Would you please set down the data again exactly as given, excluding the pictures?

------

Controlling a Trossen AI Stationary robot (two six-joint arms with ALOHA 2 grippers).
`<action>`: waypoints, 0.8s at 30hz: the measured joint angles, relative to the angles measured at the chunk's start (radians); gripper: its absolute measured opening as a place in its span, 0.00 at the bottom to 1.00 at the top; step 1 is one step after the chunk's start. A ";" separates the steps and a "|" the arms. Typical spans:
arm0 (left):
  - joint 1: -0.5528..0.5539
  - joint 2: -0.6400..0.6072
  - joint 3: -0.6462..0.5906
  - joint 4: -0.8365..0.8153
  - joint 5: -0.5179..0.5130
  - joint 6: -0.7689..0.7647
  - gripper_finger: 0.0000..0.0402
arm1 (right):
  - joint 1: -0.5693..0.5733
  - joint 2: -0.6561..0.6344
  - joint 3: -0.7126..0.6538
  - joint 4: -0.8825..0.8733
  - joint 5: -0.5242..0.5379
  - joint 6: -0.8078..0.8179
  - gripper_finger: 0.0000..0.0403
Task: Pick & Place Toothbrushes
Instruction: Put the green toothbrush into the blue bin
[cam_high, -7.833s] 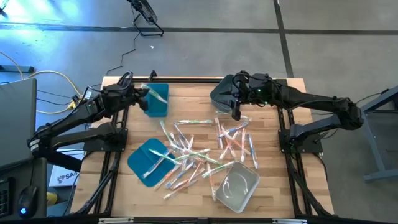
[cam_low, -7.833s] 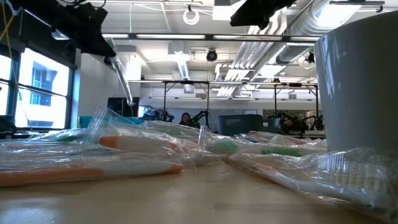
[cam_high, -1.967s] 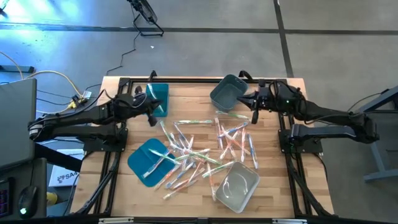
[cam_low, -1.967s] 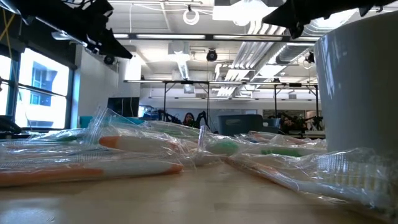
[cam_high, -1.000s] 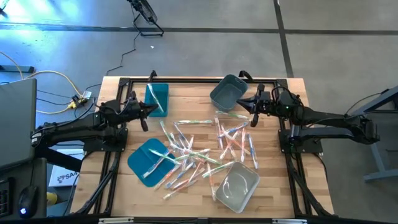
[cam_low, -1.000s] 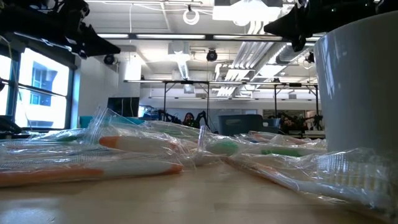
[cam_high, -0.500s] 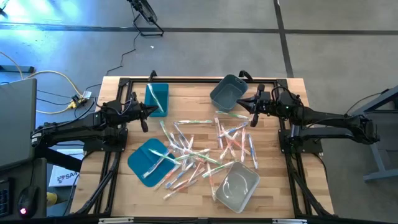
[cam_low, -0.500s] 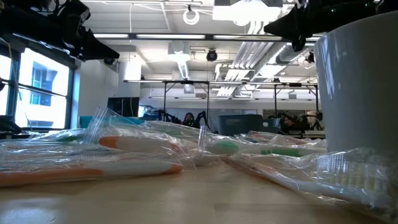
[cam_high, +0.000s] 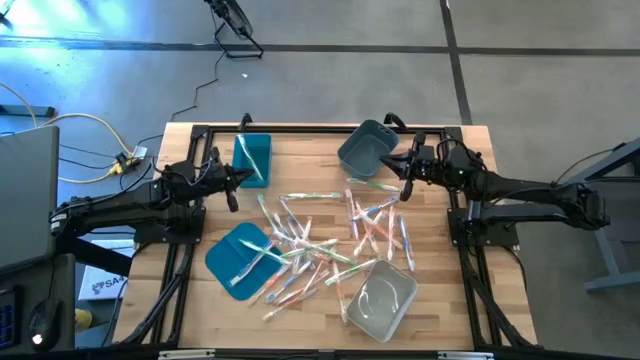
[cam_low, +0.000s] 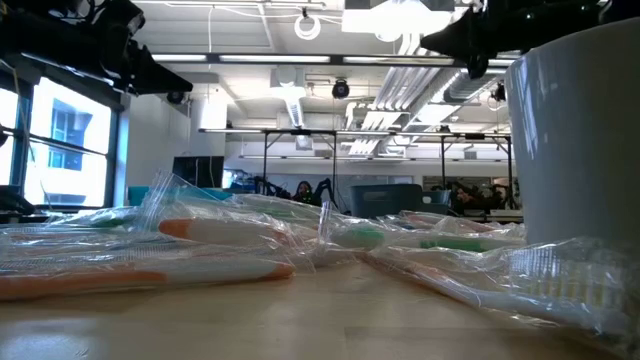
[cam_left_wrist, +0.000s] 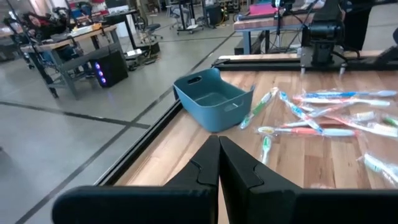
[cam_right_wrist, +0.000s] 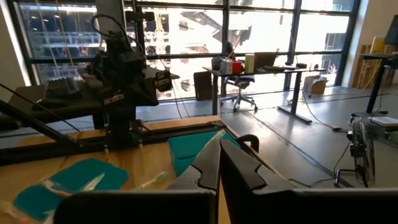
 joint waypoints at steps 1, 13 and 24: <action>0.000 0.000 0.000 -0.001 0.000 0.005 0.00 | 0.000 0.008 0.000 0.007 0.000 0.008 0.01; 0.000 0.000 0.000 -0.006 -0.006 -0.001 0.00 | -0.001 0.169 0.000 0.146 0.101 -0.030 0.01; 0.000 0.000 0.000 -0.005 -0.054 -0.002 0.00 | 0.000 0.209 0.161 -0.201 0.224 -0.038 0.01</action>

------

WRITTEN REPLY:
Controlling a Trossen AI Stationary robot (two six-joint arms with ALOHA 2 grippers).
`<action>`: waypoints, 0.8s at 30hz: the measured joint angles, relative to the angles measured at the chunk's start (radians); gripper: its absolute measured opening as a place in its span, 0.00 at the bottom to 1.00 at the top; step 1 is one step after the chunk's start. A ";" separates the steps and a "|" the arms. Typical spans:
arm0 (left):
  - joint 1: -0.5528..0.5539
  - joint 2: -0.6400..0.6072
  - joint 3: -0.6462..0.5906
  - joint 4: -0.8365..0.8153
  - joint 5: -0.5179..0.5130
  - joint 6: -0.7689..0.7647
  - gripper_finger: 0.0000..0.0402
arm1 (right):
  - joint 1: -0.5693..0.5733
  - joint 2: -0.6561..0.6344
  - joint 3: -0.7126..0.6538
  - joint 4: -0.8825..0.8733
  - joint 5: -0.5242..0.5379
  - joint 6: -0.8078..0.8179
  - gripper_finger: 0.0000..0.0403
Task: Pick & Place Toothbrushes
Instruction: Put the green toothbrush into the blue bin
[cam_high, -7.833s] 
[cam_low, -7.833s] 
[cam_high, -1.967s] 
[cam_low, -1.967s] 
[cam_high, -1.000s] 
[cam_low, -1.000s] 
[cam_high, -0.500s] 
[cam_low, -0.500s] 
[cam_high, +0.000s] 
[cam_low, +0.000s] 
[cam_left_wrist, +0.000s] 
[cam_right_wrist, +0.000s] 
 joint waypoints at steps 1, 13 and 24: <action>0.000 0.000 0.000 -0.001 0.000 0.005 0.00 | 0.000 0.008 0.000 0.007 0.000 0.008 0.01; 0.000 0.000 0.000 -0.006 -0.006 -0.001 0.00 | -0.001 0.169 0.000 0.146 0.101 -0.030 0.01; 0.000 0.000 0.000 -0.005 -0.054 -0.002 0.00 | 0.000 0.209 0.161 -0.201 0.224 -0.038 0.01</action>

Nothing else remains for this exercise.